[Opening Material provided section]

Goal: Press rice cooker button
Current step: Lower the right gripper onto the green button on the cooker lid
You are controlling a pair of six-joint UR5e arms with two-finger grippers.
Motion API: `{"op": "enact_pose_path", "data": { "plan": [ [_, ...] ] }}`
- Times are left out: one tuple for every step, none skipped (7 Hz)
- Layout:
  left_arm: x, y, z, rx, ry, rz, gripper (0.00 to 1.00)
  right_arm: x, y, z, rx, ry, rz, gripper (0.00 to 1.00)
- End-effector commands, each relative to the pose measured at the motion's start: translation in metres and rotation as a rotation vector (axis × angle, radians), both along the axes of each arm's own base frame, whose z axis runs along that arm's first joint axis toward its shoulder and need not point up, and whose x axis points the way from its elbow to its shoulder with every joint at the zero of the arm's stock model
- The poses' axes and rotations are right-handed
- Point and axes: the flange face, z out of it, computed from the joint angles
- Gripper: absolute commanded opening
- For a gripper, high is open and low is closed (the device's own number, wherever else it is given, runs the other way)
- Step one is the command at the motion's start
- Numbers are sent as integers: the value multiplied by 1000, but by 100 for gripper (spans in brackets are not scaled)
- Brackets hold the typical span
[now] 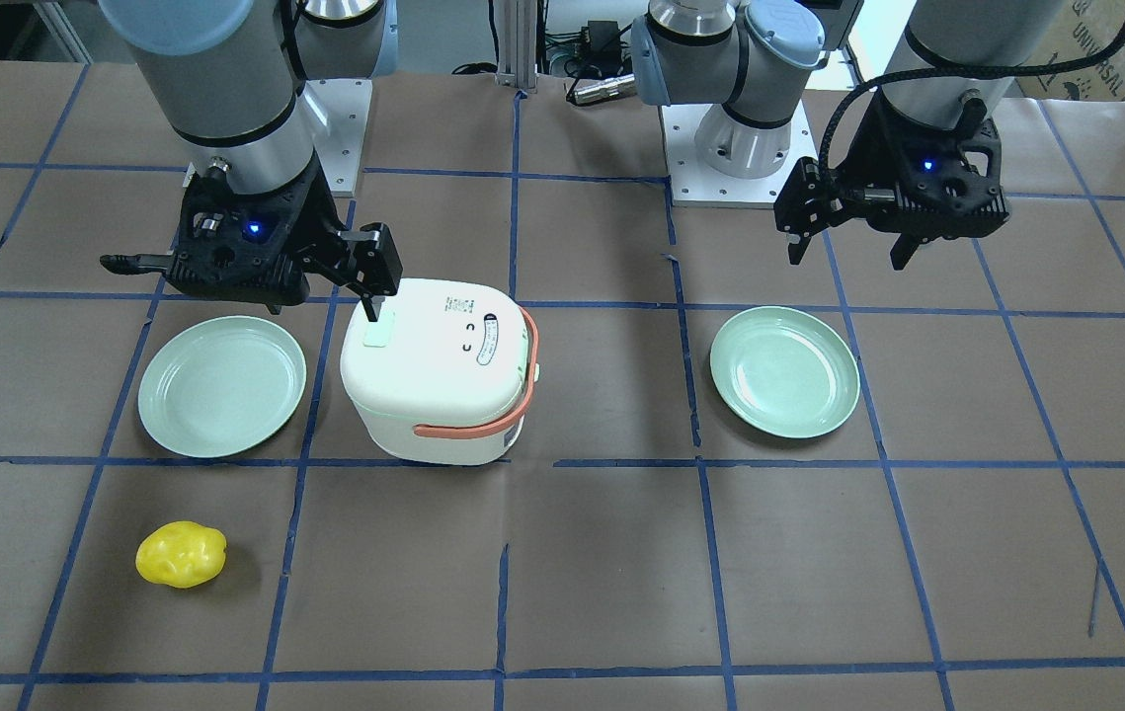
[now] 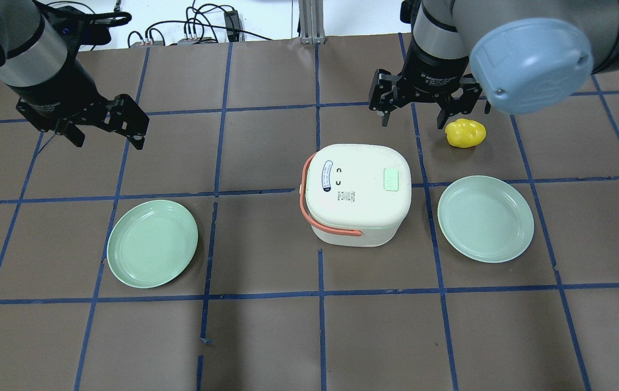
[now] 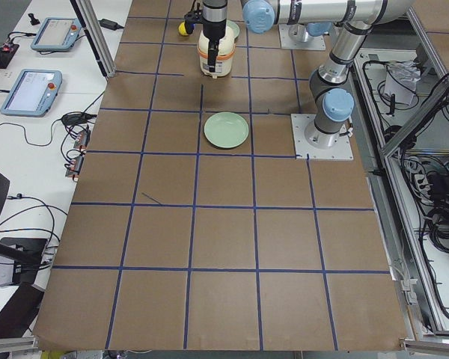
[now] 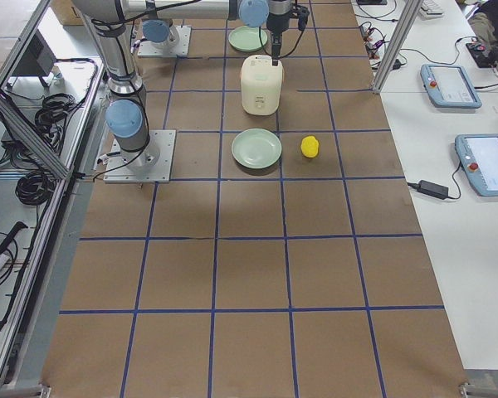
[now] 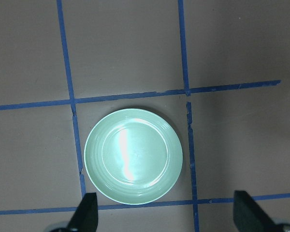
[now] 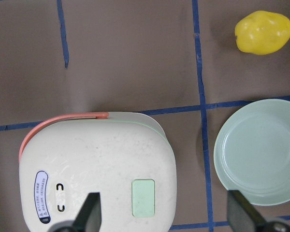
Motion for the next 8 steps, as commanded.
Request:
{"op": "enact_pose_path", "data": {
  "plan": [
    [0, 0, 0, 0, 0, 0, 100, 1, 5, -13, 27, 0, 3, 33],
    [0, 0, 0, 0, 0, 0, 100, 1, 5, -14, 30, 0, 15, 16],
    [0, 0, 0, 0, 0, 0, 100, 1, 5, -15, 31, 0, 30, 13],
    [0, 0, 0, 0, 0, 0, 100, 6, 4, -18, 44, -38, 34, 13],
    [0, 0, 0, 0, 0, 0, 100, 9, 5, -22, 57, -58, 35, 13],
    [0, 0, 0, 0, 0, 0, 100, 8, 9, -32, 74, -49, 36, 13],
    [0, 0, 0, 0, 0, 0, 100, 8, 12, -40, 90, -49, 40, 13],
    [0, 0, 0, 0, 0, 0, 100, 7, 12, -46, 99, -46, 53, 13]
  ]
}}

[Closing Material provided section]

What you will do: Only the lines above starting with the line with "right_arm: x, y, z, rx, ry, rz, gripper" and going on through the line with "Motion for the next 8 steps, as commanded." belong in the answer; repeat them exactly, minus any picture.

Solution to this exercise:
  right_arm: x, y, z, rx, ry, rz, gripper (0.00 to 1.00)
- End-effector commands, each relative to the pose measured at the motion's start: translation in metres and rotation as a rotation vector (axis × angle, radians), both along the axes of each arm's own base frame, whose z axis runs along that arm's first joint axis toward its shoulder and need not point up, and whose x axis points the way from its elbow to its shoulder with every joint at the zero of the arm's stock model
- The poses' axes and rotations are right-handed
- Point and axes: the flange face, z out of it, computed from the joint angles
- Gripper: absolute commanded opening
- For a gripper, high is open and low is closed (the device's own number, wherever else it is given, runs the other way)
- Step one is the command at the motion's start
- Numbers are sent as integers: the value multiplied by 1000, but by 100 for gripper (spans in brackets are not scaled)
- Brackets hold the typical span
[now] 
[now] 
[now] 
[now] 
[now] 
[now] 
Motion for the next 8 steps, as commanded.

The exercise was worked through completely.